Вот как резюмировал Домо плоды своего чтения — я же, услышав слово «коршун», сразу понял, о чем, собственно, идет речь. Был первый день после моих выходных, когда я снова приступил к службе. Утром, возвращаясь пешком из города, я по дороге купил последний номер «Крапивника». Я время от времени читаю этот журнал, чтобы удовлетворить свое смешанное с отвращением любопытство относительно новейших веяний; но приобретаю я его только в киоске.

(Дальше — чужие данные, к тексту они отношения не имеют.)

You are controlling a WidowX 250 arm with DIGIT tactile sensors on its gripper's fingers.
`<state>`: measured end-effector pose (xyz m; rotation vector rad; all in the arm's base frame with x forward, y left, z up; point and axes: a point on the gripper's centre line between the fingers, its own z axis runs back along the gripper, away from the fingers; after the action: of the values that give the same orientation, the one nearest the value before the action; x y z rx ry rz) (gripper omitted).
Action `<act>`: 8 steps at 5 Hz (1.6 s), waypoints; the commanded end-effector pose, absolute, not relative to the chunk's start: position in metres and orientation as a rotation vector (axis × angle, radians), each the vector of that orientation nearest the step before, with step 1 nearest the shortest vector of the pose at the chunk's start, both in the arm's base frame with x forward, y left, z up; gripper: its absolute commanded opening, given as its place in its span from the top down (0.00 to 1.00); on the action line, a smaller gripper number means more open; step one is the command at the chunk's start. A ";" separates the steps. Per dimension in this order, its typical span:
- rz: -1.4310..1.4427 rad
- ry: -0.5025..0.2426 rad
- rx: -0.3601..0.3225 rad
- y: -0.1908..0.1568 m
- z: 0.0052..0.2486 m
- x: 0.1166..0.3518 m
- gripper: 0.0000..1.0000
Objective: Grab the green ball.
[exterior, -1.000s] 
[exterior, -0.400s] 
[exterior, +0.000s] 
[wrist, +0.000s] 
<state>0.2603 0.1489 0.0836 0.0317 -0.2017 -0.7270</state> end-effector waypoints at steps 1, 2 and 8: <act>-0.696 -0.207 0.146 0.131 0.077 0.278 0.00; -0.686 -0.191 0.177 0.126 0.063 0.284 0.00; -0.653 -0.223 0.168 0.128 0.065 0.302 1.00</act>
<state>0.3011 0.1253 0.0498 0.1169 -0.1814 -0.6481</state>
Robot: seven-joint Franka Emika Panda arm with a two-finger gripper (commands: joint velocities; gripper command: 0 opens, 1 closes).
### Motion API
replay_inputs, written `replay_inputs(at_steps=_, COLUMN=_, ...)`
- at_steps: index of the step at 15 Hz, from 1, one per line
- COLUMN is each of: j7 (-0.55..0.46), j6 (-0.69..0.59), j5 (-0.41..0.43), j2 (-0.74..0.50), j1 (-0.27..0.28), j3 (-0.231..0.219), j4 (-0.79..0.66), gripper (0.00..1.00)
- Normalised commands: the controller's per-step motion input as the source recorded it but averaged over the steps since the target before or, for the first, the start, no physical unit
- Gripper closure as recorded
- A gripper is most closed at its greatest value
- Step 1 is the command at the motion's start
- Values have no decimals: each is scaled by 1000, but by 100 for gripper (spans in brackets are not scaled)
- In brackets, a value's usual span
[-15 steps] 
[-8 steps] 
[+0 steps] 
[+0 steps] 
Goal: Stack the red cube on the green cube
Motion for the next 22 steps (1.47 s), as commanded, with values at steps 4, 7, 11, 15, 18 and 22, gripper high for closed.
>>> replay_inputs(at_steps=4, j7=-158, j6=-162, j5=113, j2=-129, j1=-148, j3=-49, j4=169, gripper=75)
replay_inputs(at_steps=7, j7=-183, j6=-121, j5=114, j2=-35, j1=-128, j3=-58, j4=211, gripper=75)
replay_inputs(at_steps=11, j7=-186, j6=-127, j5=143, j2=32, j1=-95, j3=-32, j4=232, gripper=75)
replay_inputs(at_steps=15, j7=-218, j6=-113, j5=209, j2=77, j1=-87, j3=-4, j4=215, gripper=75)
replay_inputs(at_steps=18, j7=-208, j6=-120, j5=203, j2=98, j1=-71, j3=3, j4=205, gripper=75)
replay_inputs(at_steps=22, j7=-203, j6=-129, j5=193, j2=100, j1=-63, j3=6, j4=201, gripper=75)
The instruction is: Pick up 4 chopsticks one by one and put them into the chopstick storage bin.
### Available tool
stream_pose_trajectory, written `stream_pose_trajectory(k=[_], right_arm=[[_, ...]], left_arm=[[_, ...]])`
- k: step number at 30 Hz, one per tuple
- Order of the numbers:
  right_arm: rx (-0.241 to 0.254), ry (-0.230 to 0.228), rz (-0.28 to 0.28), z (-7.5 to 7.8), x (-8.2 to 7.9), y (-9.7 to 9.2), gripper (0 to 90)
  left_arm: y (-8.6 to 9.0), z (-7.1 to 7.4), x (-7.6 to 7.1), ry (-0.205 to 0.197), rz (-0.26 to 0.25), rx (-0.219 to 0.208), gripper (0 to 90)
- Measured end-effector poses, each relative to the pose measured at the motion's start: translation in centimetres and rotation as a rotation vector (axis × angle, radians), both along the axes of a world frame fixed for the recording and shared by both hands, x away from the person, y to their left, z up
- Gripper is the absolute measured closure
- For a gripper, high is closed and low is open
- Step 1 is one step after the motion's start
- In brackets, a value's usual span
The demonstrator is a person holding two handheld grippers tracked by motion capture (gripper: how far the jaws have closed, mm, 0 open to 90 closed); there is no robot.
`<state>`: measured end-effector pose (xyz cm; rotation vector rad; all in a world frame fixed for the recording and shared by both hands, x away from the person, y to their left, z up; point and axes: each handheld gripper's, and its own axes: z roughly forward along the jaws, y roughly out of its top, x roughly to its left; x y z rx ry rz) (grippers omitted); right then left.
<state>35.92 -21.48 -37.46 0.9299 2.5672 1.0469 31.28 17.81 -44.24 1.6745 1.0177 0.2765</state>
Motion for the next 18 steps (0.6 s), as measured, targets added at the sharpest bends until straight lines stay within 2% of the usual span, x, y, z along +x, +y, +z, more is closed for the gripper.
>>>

Помнится, я уже отмечал, что подписчиков у «Крапивника» мало, хотя читает этот журнал практически каждый. Списки подписчиков хранятся, разумеется, на касбе. Быть упомянутым в этих списках — не такое уж отягощающее обстоятельство, пока оно не соединится с двумя-тремя другими. У меня, к примеру, — политически неблагонадежная семья. Именно поэтому Цервик несколько лет назад начал одаривать меня бесплатными экземплярами — и это было чуть ли не хуже, чем если бы я подписался на журнал. Поэтому я вежливо попросил его «воздержаться от дальнейших почтовых отправлений». Это моя старая беда: я вечно оказываюсь между партиями, распри которых для меня обременительны и часто противны. То одна, то другая партия прилипает ко мне как банный лист, а иногда и обе одновременно.
В последнем номере появилась статья, которая, хотя и была подписана псевдонимом, несомненно вышла из-под пера Цервика: «Ястребиные». Цервик в целях маскировки прибегнул к академическому стилю. Сначала он подробно рассматривает зоологическую систему дневных хищных птиц и их образ жизни. Общая тенденция статьи сводится к сопоставлению орлов и соколов с коршунами: с одной стороны — гордые птицы, бьющие живую добычу, с другой — пожиратели падали. Автор, перечисляя видовые разновидности, описывает — как страшных живодеров — прежде всего коршунов, обитающих в Новом Свете. Кондора он не упоминает, хотя сама затея с публикацией такой статьи, разумеется, метила в нашего Кондора. Как настоящий полемист, Цервик знает, что, если хочешь что-то подчеркнуть, для этого лучше всего использовать фигуру умолчания.